**Directions for this task**
From the entries below, reproduce exactly the line containing "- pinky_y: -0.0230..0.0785", the line containing "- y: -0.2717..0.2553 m", and every line in between, with nothing added.

(Recorded data)
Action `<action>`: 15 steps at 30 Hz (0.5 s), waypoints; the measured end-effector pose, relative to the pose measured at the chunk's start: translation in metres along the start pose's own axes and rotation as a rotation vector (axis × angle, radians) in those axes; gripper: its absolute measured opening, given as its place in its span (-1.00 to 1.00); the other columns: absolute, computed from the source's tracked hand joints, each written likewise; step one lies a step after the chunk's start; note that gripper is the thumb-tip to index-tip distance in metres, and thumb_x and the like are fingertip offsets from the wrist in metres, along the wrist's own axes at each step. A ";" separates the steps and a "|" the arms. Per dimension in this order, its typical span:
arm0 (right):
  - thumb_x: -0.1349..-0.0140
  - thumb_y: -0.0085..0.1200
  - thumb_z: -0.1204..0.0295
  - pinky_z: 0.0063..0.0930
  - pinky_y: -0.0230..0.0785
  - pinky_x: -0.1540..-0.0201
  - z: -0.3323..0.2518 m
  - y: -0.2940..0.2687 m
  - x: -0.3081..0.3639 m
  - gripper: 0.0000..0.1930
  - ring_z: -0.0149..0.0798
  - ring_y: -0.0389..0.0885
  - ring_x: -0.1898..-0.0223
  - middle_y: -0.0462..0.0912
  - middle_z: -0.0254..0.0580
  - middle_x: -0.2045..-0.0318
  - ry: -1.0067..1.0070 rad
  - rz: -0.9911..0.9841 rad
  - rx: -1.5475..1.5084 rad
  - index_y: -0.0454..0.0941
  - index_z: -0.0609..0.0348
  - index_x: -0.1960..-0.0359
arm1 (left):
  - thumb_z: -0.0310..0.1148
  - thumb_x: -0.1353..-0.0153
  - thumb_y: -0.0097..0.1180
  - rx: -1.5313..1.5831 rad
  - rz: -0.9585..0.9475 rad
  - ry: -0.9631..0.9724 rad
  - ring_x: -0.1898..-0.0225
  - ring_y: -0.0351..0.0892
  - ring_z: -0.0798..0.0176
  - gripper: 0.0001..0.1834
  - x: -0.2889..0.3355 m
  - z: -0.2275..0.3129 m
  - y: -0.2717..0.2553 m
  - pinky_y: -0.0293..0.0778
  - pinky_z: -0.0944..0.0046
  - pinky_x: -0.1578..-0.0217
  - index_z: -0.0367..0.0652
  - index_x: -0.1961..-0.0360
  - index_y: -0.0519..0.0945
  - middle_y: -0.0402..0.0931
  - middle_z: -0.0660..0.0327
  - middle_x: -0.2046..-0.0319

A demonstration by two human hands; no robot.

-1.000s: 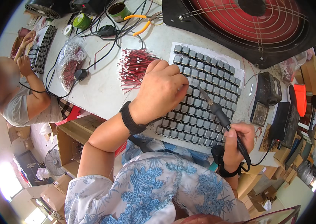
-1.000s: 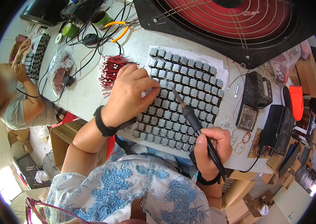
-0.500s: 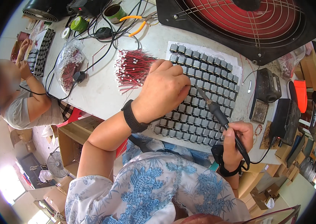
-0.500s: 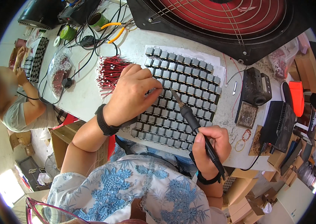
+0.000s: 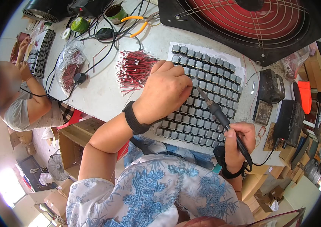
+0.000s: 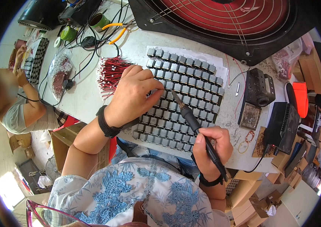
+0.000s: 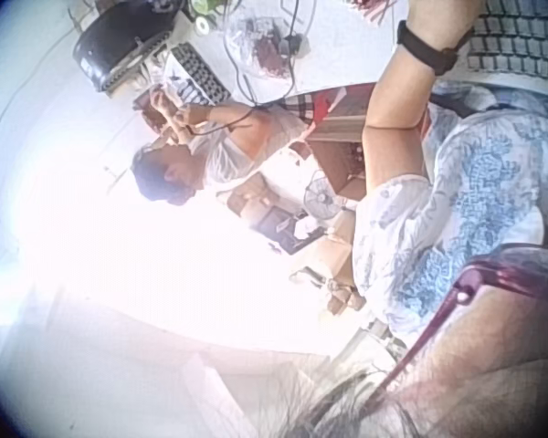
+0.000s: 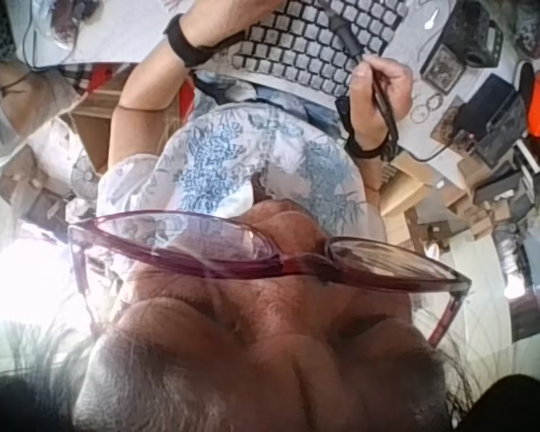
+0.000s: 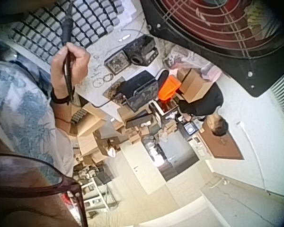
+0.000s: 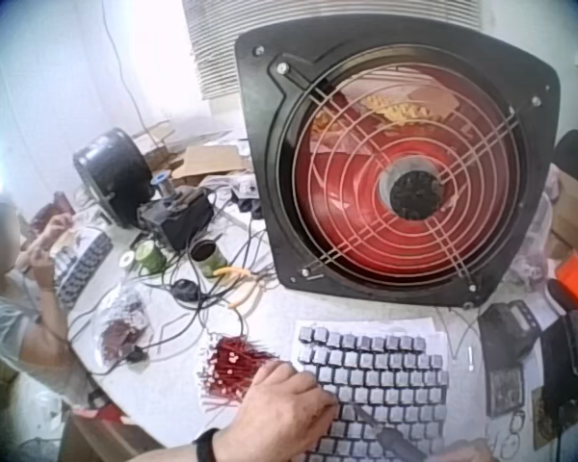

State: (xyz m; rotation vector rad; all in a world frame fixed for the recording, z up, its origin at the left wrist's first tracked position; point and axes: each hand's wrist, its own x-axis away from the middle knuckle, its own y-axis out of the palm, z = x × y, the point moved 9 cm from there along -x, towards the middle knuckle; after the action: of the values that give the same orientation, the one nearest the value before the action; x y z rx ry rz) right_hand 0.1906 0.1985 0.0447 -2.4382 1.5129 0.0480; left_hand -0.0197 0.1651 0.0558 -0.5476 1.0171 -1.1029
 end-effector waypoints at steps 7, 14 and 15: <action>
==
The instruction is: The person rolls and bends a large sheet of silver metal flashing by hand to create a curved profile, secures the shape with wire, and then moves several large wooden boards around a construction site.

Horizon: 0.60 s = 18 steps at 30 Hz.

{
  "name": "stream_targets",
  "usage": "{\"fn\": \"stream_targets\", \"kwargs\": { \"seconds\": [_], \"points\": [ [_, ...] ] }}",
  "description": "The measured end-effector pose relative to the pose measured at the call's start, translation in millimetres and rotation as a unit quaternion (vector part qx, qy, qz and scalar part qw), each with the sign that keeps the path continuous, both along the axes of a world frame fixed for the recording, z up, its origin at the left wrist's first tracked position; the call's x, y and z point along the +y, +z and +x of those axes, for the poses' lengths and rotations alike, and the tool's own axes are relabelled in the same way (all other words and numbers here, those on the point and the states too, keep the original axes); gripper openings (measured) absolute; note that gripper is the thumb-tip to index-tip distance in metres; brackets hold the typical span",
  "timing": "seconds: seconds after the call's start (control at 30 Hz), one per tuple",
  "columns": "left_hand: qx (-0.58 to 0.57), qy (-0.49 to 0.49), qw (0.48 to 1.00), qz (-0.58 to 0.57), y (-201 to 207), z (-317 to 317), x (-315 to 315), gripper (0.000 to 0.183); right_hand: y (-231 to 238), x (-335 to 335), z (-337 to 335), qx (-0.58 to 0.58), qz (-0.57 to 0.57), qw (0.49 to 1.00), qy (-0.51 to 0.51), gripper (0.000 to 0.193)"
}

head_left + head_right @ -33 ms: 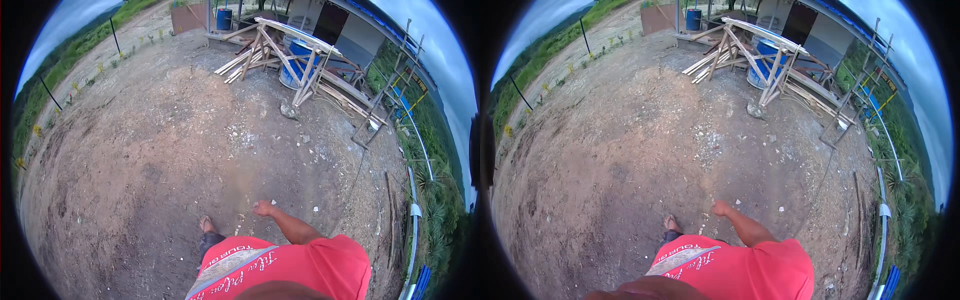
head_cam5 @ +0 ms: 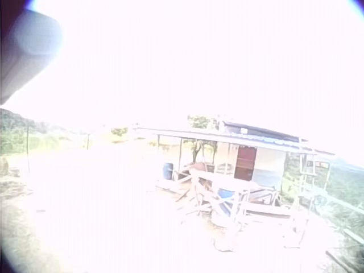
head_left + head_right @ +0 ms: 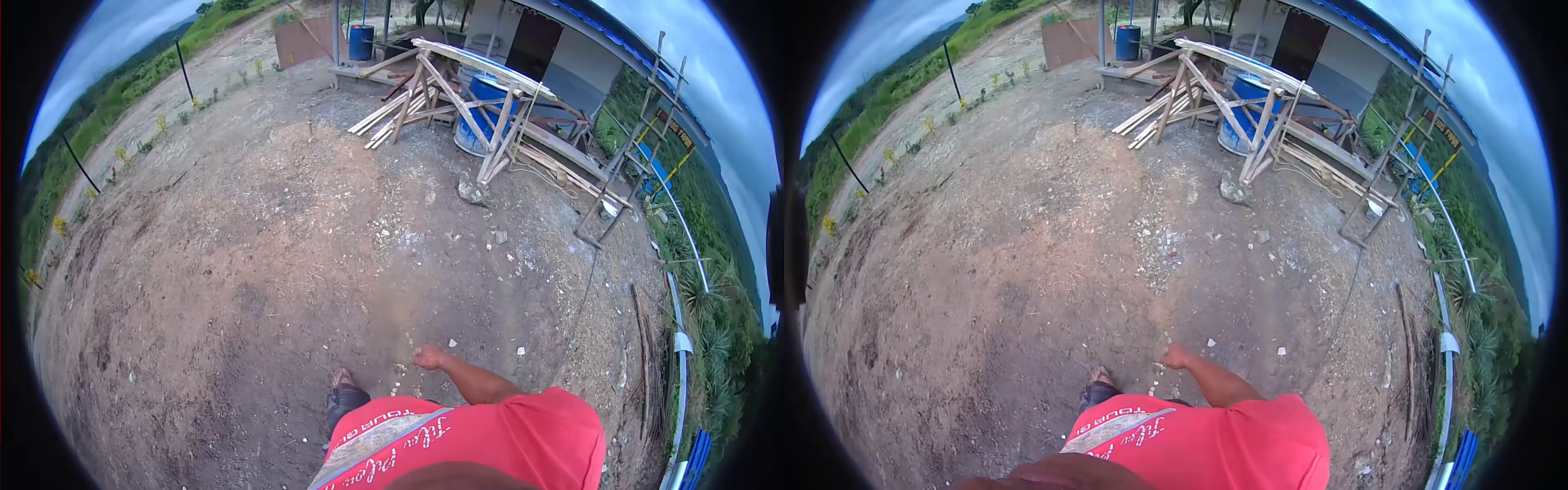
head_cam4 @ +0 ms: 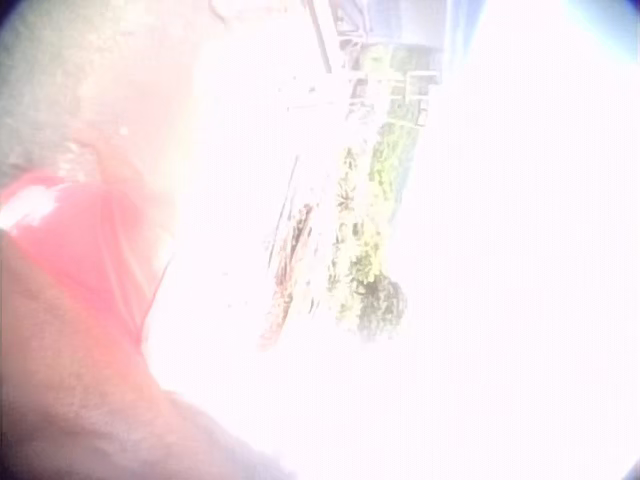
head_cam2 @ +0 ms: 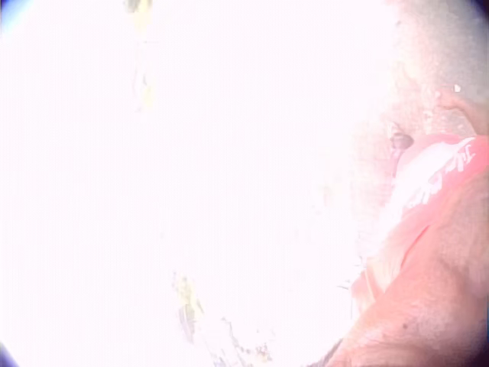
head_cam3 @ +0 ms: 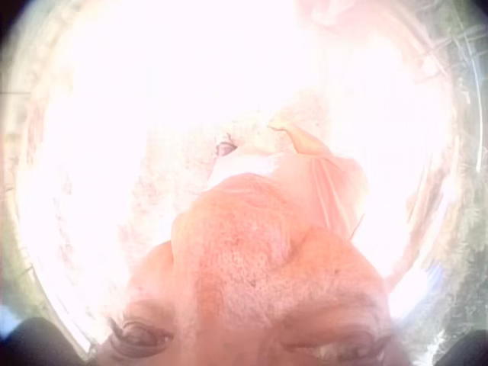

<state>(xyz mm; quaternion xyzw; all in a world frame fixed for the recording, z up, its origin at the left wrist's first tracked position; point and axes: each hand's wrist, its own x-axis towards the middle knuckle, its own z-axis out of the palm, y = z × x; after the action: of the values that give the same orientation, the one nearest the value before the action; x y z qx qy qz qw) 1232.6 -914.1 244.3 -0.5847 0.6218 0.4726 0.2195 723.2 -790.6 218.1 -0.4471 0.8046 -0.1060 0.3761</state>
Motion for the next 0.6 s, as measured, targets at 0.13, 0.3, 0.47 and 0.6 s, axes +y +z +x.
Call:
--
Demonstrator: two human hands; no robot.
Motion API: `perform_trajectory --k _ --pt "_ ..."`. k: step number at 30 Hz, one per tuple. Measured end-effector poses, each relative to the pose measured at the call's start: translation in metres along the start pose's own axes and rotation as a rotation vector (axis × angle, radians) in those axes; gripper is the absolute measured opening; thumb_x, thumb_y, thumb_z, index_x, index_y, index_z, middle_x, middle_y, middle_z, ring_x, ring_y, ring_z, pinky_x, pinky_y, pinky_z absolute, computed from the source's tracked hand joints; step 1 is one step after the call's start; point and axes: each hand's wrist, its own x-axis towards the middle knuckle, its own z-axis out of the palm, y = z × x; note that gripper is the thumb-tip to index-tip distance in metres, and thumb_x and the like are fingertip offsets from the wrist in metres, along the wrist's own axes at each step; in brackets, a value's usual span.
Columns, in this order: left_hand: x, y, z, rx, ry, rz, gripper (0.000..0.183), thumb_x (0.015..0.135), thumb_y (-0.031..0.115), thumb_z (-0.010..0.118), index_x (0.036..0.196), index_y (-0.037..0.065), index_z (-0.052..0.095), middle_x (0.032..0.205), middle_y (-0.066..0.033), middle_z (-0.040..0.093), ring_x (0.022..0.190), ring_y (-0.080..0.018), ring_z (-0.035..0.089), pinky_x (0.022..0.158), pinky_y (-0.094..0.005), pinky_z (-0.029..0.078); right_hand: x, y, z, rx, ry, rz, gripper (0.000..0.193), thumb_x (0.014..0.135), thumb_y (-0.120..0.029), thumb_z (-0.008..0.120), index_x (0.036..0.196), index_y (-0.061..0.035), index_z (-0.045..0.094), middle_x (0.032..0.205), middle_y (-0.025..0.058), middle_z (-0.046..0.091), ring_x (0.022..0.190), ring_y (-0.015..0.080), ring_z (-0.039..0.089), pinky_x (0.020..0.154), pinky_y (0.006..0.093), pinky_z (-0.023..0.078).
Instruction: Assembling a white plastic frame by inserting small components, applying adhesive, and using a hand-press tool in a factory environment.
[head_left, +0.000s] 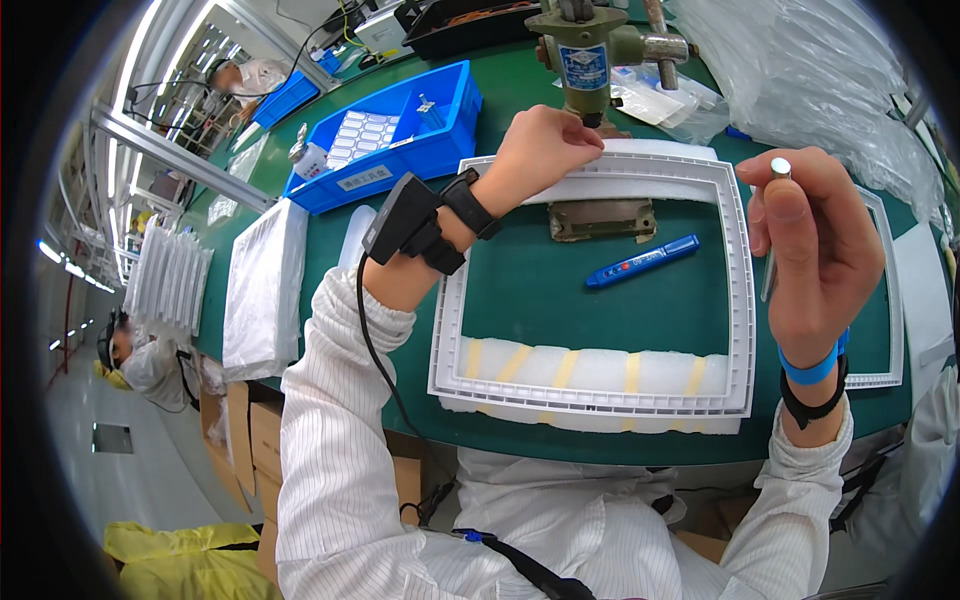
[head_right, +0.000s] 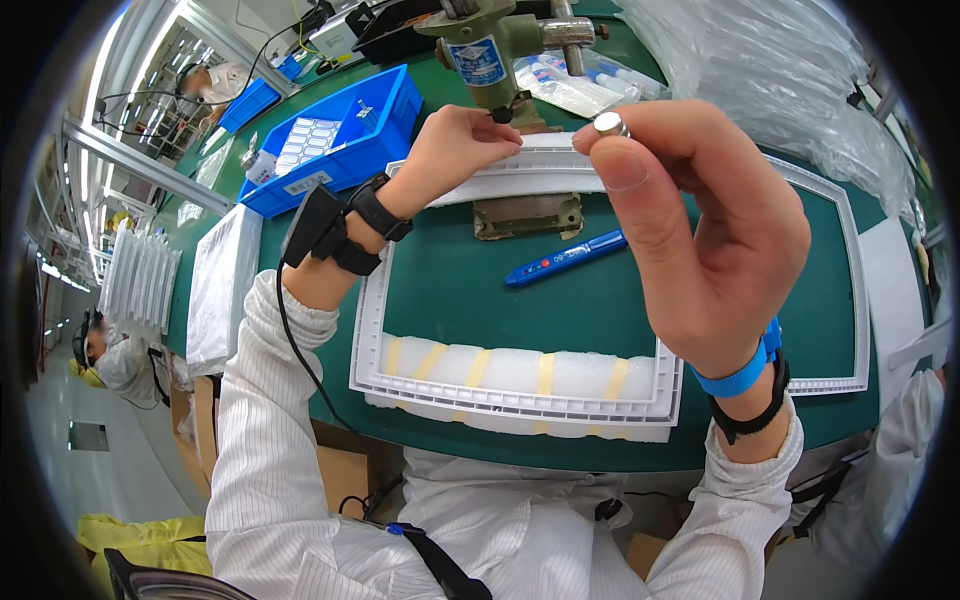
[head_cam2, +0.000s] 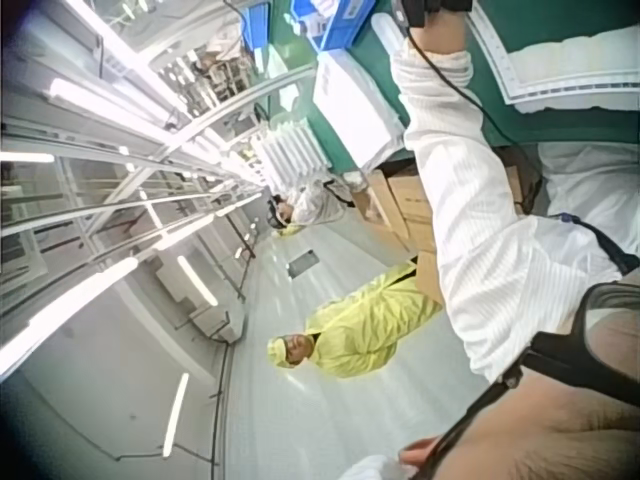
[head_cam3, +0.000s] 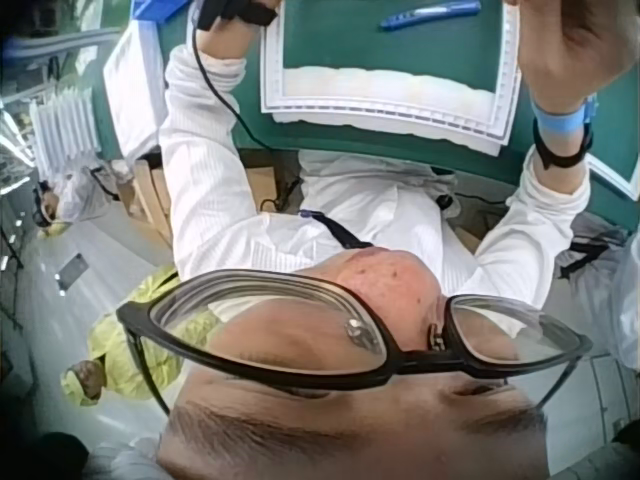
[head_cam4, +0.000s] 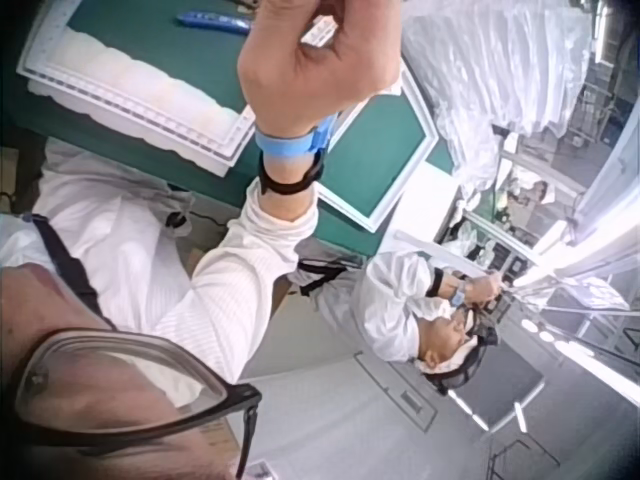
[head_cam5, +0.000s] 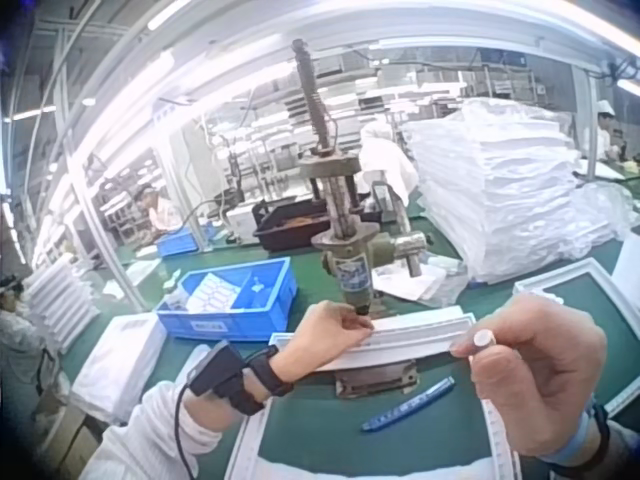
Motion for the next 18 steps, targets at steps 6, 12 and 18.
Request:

**Response**
  - pinky_y: -0.0230..0.0785
  - pinky_x: -0.1540..-0.0201
  - z: -0.3323..0.2518 m
  - y: -0.2940..0.2687 m
  - x: -0.3081..0.3639 m
  - gripper: 0.0000..0.1930
  - ring_z: -0.0149..0.0798
  - ring_y: -0.0389..0.0885
  - ring_x: -0.1898..-0.0223
  - middle_y: -0.0462..0.0912
  - middle_z: -0.0254..0.0580
  - middle_x: -0.2045..-0.0318
  - ry: -1.0067..1.0070 rad
  - rz: -0.9911..0.9841 rad
  - rx: -1.5475..1.5084 rad
  - index_y: -0.0454..0.0941
  - index_z: -0.0609..0.0348
  - index_x: -0.1960..-0.0359
arm1 (left):
  - thumb_z: -0.0310..0.1148
  - thumb_x: -0.1353..-0.0153
  - thumb_y: -0.0097..0.1180
  - rx: -1.5313..1.5831 rad
  - rz: -0.9585..0.9475 rad
  - ry: -0.9631..0.9724 rad
  - ring_x: -0.1898..-0.0225
  - ring_y: -0.0351..0.0892
  - ring_z: -0.0798..0.0176
  - gripper: 0.0001..0.1834
  - x: -0.2889..0.3355 m
  - z: -0.2275..0.3129 m
  - y: -0.2717..0.2553 m

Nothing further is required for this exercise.